Locality in Western Australia

Tunney is a gazetted townsite located along the Albany Highway between Kojonup and Cranbrook, in the Shire of Cranbrook and Shire of Broomehill-Tambellup in the Great Southern region of Western Australia. The Albany Highway forms the shire boundary in this area and the area of the townsite of Tunney spans either side of the highway. Because of its location across two shires, Tunney has two postcodes, 6320 for the eastern part, located in Broomehill-Tambellup, and 6321 for the western part, located in Cranbrook.

The district was first settled in the 1850s, and by 1909 a new settler named Atcheson wrote to the government asking for assistance with establishing a school and other facilities, and for a townsite to be declared. Following inspection some land near Slab Hut Gully (which is why the place was also known as Slab Hut) was set aside for a townsite, which was locally known as Paul Valley. Lots were surveyed in 1910, and the Aboriginal name of Tulungup (from Teulungup) was proposed, but rejected by the Minister of Lands. The local residents then unanimously supported the name Tunney. The Minister of Lands then chose the name Nymbupp, but after stiff opposition from the locals eventually Tunney was used. The townsite was gazetted in 1912.

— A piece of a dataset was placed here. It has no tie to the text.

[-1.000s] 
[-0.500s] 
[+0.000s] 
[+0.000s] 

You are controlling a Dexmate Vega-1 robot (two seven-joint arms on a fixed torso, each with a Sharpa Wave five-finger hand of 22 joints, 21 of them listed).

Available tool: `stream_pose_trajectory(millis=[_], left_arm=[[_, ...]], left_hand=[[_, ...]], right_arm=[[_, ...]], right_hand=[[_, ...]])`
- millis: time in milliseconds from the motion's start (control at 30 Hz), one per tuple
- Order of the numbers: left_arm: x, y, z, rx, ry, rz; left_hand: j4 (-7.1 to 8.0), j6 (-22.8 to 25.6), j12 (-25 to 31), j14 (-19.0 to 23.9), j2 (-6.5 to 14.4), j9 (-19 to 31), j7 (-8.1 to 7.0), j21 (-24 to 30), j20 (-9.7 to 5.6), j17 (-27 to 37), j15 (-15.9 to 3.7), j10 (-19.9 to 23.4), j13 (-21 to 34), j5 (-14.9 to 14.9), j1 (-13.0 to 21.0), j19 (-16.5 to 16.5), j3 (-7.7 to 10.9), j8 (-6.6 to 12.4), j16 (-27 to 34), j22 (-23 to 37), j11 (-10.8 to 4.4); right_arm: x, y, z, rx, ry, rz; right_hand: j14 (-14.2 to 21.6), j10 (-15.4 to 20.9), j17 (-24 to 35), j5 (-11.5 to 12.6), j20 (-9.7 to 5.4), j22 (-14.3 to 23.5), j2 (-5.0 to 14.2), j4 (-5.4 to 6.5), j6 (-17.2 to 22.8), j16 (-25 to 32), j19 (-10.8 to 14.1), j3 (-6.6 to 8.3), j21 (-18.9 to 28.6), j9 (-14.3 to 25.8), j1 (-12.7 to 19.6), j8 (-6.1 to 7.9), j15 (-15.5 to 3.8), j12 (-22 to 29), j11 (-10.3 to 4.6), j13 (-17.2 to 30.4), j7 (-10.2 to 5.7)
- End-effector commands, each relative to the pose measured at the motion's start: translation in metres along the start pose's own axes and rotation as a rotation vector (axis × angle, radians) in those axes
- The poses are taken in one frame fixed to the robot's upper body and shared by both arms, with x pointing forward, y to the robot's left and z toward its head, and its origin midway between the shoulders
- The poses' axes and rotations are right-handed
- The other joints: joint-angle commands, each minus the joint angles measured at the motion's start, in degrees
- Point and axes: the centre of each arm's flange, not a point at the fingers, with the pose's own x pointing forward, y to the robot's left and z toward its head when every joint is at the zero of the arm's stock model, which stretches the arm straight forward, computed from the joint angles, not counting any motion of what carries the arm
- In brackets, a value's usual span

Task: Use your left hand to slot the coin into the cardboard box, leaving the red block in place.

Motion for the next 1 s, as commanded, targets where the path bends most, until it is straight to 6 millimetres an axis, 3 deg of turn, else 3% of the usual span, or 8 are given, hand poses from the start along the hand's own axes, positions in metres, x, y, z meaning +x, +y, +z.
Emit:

The name Tunney comes from the oldest local resident in the area at the time, James Tunney, who owned lands around the area in the 1880s. He was the son of Sergeant John Tunney who was an enrolled Pensioner Guard and had settled in the area in the 1860s.

An agricultural hall was opened in the town in 1913 by Piesse, in front of a large crowd, including Tunney. Tunney was presented with a set of pipes and his wife received a tea service from Piesse in recognition of all their contributions to the community, including the use of their house for town meetings.

The roadhouse was destroyed by fire on 28 May 2017.